_Task details_
The answer must be every line from the entries below that includes "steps".

Source data:
==============================
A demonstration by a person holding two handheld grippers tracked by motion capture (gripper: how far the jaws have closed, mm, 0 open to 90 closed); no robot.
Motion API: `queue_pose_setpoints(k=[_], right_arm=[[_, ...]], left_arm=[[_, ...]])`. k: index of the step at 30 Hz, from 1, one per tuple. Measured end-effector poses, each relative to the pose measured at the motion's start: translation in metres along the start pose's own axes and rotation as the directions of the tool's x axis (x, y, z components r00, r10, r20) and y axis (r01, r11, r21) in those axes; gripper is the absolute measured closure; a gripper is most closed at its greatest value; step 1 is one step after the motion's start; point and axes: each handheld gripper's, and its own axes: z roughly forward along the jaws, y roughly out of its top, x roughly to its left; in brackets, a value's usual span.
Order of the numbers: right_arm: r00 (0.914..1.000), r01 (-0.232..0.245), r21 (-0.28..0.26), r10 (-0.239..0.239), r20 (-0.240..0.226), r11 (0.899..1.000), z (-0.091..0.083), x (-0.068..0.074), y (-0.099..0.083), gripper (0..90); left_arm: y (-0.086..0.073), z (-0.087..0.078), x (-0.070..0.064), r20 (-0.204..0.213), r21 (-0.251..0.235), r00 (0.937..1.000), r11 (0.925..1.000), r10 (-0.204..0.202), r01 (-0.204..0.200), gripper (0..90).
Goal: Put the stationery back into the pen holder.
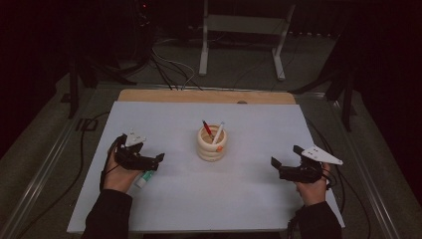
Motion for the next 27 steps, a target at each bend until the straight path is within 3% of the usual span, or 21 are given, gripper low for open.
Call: queue_pose_setpoints(k=[16,27], right_arm=[[0.9997,-0.016,-0.017,0.016,0.016,1.000,-0.009,-0.004,-0.002,0.0],[0.9995,-0.022,-0.035,0.023,0.023,0.999,-0.011,-0.006,-0.002,0.0]], left_arm=[[-0.042,-0.004,-0.003,-0.003,0.077,0.9990,0.9960,-0.045,0.045,5.3],[-0.055,-0.001,-0.008,0.027,0.188,0.9984,0.9813,-0.050,0.044,13.0]])
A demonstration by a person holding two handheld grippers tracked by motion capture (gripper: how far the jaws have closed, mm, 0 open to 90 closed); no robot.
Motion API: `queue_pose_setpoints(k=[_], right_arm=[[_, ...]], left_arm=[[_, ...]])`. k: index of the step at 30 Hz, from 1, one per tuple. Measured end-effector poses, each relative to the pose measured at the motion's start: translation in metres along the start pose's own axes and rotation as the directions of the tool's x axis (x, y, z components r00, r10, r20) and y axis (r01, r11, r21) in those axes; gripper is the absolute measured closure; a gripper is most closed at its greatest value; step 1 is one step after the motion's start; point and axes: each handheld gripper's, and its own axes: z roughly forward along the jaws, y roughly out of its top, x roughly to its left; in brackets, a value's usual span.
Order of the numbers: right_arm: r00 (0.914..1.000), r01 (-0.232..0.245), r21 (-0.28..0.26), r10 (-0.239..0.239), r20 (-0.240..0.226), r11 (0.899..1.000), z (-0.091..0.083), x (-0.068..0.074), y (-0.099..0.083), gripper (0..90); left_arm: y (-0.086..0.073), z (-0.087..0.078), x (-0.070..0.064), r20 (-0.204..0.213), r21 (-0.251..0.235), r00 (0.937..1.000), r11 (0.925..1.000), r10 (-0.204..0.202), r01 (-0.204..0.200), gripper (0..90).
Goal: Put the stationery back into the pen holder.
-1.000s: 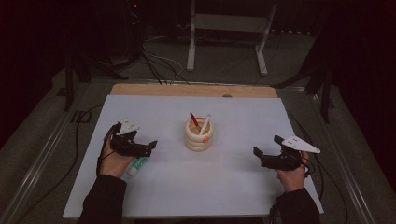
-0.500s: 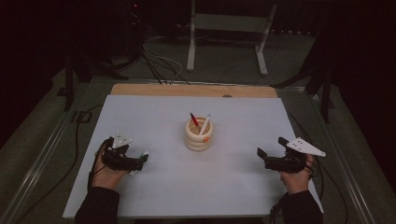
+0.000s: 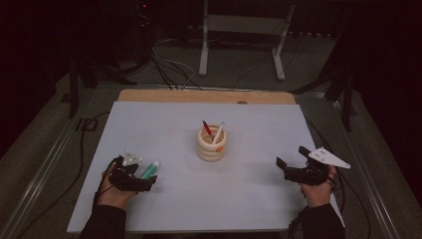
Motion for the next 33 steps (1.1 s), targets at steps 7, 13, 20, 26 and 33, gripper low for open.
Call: queue_pose_setpoints(k=[7,13,20,26,33], right_arm=[[1.0000,-0.003,-0.004,0.003,0.002,1.000,-0.001,-0.001,0.000,0.0],[1.0000,0.000,-0.007,0.000,0.004,1.000,-0.001,-0.001,0.000,0.0],[1.0000,-0.004,-0.008,0.004,0.004,1.000,0.000,-0.001,-0.001,0.0],[1.0000,-0.003,-0.007,0.003,0.002,1.000,0.000,-0.001,-0.001,0.0],[1.0000,-0.007,-0.009,0.007,0.005,1.000,-0.001,-0.002,-0.001,0.0]], left_arm=[[-0.007,0.002,-0.003,-0.036,0.063,0.9993,0.9980,0.007,-0.004,24.1],[-0.008,0.005,-0.002,-0.037,0.089,0.9992,0.9960,0.016,-0.013,49.4],[-0.003,0.006,-0.003,-0.029,0.110,0.9988,0.9933,0.038,-0.035,65.7],[0.003,0.008,-0.004,-0.030,0.097,0.9988,0.9946,0.039,-0.036,66.0],[0.022,0.007,-0.009,-0.030,0.047,0.9983,0.9977,0.050,-0.049,66.2]])
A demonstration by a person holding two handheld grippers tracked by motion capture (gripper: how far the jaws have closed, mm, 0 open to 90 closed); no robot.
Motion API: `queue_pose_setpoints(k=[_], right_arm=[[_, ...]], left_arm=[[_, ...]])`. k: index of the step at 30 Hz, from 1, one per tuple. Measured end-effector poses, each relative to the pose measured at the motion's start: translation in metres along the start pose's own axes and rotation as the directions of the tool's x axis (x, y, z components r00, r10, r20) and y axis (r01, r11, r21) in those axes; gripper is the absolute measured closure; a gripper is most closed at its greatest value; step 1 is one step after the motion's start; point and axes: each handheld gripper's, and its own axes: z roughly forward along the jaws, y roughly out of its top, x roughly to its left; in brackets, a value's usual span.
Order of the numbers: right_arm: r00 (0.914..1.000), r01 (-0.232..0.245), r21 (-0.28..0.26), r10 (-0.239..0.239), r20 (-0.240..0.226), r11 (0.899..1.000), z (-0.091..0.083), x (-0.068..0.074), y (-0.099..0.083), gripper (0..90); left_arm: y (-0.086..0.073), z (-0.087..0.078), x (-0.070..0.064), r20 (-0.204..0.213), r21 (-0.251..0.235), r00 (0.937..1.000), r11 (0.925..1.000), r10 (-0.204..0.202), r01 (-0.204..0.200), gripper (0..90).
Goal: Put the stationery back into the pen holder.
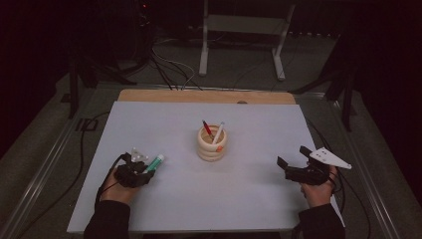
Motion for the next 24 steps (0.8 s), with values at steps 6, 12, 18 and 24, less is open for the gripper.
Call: queue_pose_setpoints(k=[6,12,18,24], right_arm=[[1.0000,-0.001,0.000,0.001,-0.002,1.000,-0.001,0.000,-0.001,0.0],[1.0000,-0.005,-0.001,0.005,0.000,1.000,-0.002,-0.001,-0.001,0.0],[1.0000,-0.004,-0.002,0.004,0.002,1.000,-0.002,-0.001,-0.002,0.0],[1.0000,-0.001,-0.002,0.001,0.000,1.000,-0.002,-0.001,-0.002,0.0]], left_arm=[[0.015,-0.001,-0.005,0.012,-0.026,0.9997,0.9994,0.022,-0.022,66.2],[0.025,-0.005,-0.006,0.022,-0.045,0.9991,0.9983,0.037,-0.036,66.2],[0.040,-0.014,-0.006,0.043,-0.075,0.9972,0.9955,0.061,-0.058,66.2],[0.051,-0.020,-0.006,0.057,-0.093,0.9947,0.9925,0.086,-0.080,66.1]])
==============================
_Exercise solution_
Motion for the next 27 steps, a target at each bend until the straight path is within 3% of the usual span, or 21 are given, gripper low for open.
Motion for the next 33 steps (1.1 s), targets at steps 7, 13, 20, 26 and 33, gripper low for open.
Motion for the next 24 steps (0.8 s), with values at steps 6, 12, 18 and 24, less is open for the gripper.

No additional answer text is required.